Zero-dois feito, aproveitando-se mais da apatia, da passividade e dos defeitos nas abordagens dos adversários, do que da vantagem numérica e dos espaços que tal causaria, inevitavelmente.

Causou, de facto. Sucederiam-se as jogadas com receções na área, Pizzi e Taarabt a filtrarem passes, a simplicidade de Weigl a iniciar tudo e a as finalizações, porém, a faltarem, porque Darwin pouco se enquadrou para ver baliza e quando o soltaram em corrida preferiu tentar assistir alguém.

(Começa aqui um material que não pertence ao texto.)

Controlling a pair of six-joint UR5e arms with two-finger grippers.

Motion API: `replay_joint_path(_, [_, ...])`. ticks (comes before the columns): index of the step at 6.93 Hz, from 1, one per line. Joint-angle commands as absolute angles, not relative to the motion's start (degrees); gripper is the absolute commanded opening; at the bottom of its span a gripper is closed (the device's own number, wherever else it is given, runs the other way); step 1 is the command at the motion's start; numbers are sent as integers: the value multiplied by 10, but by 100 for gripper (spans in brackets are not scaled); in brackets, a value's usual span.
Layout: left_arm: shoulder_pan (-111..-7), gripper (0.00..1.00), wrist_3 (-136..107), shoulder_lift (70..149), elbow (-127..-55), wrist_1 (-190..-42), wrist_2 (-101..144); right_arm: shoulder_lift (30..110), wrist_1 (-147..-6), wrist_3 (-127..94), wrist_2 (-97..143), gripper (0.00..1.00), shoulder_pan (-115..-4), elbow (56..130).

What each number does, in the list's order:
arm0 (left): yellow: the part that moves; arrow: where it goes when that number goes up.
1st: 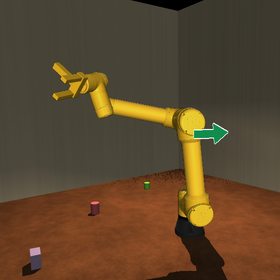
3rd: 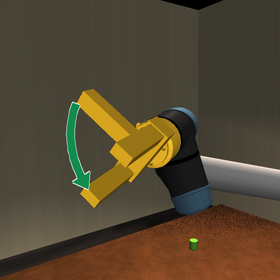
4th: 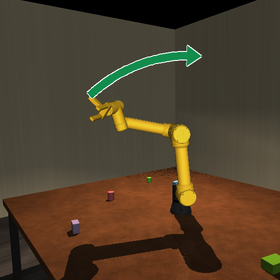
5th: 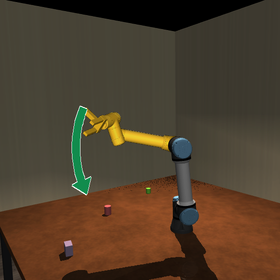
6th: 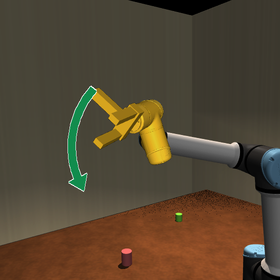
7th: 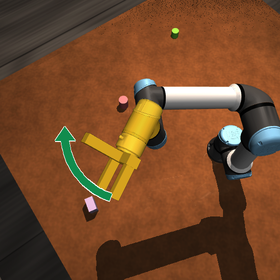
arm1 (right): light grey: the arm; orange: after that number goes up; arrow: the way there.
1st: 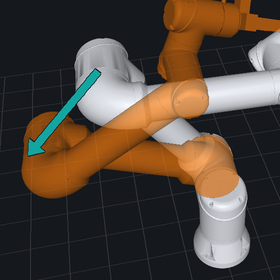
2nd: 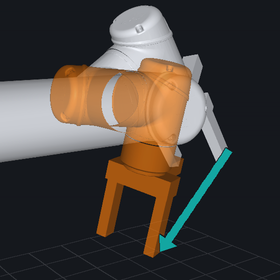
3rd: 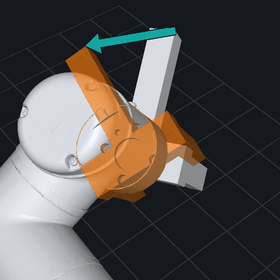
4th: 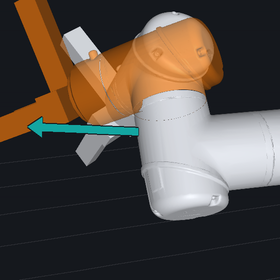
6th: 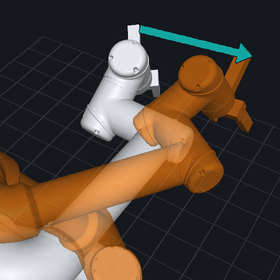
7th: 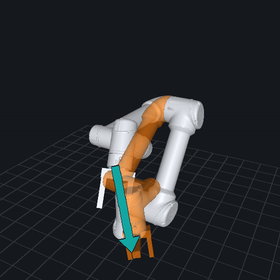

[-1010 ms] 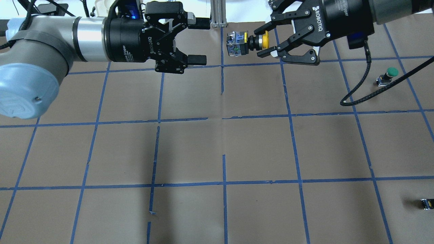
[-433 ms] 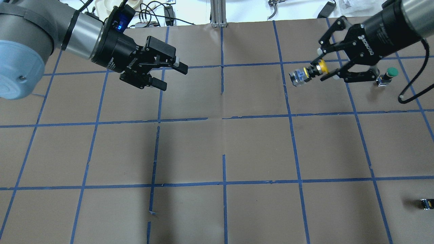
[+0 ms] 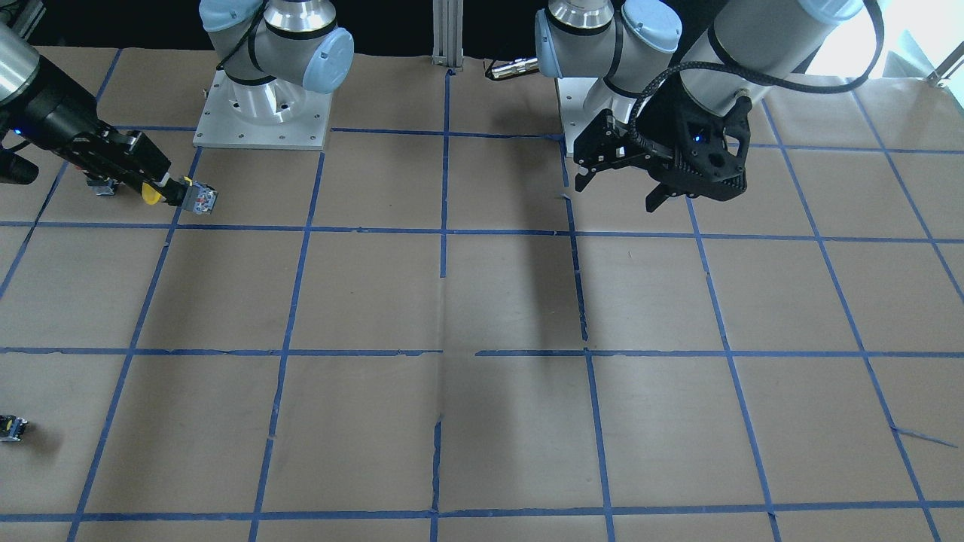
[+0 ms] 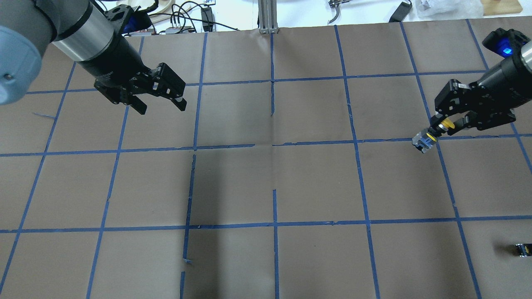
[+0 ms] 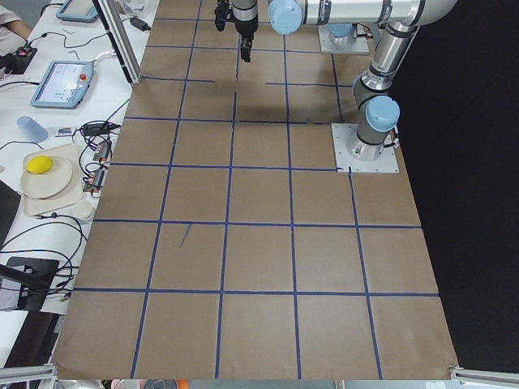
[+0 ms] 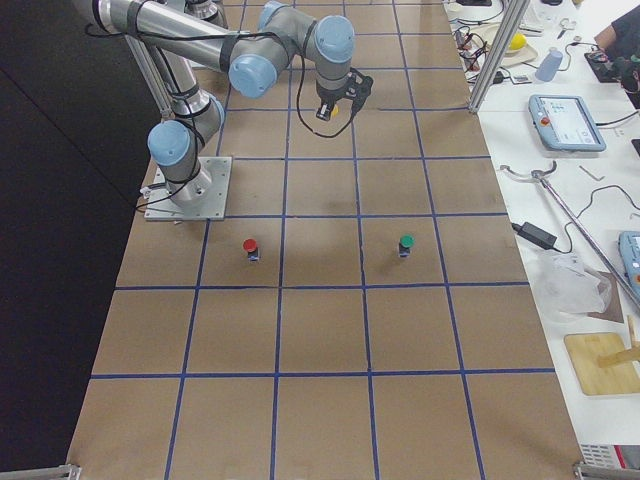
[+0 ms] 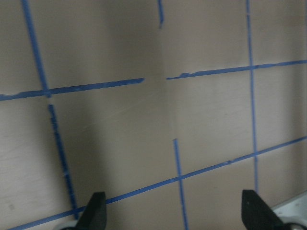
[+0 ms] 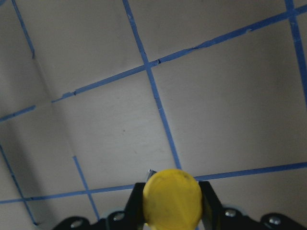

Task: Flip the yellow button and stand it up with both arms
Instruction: 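Carry the button with the right gripper and lower it upright onto the table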

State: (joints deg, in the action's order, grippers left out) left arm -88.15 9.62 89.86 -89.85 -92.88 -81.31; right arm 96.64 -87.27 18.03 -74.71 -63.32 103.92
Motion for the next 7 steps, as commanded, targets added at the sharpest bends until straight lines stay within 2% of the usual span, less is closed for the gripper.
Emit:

Do Gil Vicente houve apenas uma ameaça entre os golos do Benfica, quando Vlachodimos salvou a equipa na mesma jogada que mostrou, de novo, o quão falível ainda e a transição defensiva da equipa - que deve começar nos posicionamentos que tem quando em posse de bola.

O Benfica passará o Natal no mesmo segundo lugar que levou a Barcelos, onde teve produção ofensiva para vencer e tornear o seu ainda soluçante jogo interior; a sua falta de capacidade para variar o centro de jogo quando concentra o adversário num corredor do campo; e a reação às bolas perdidas e saídas do adversário quando a primeira pressão é superada.

São problemas e os problemas, como em qualquer outra equipa, a classificação não mostra.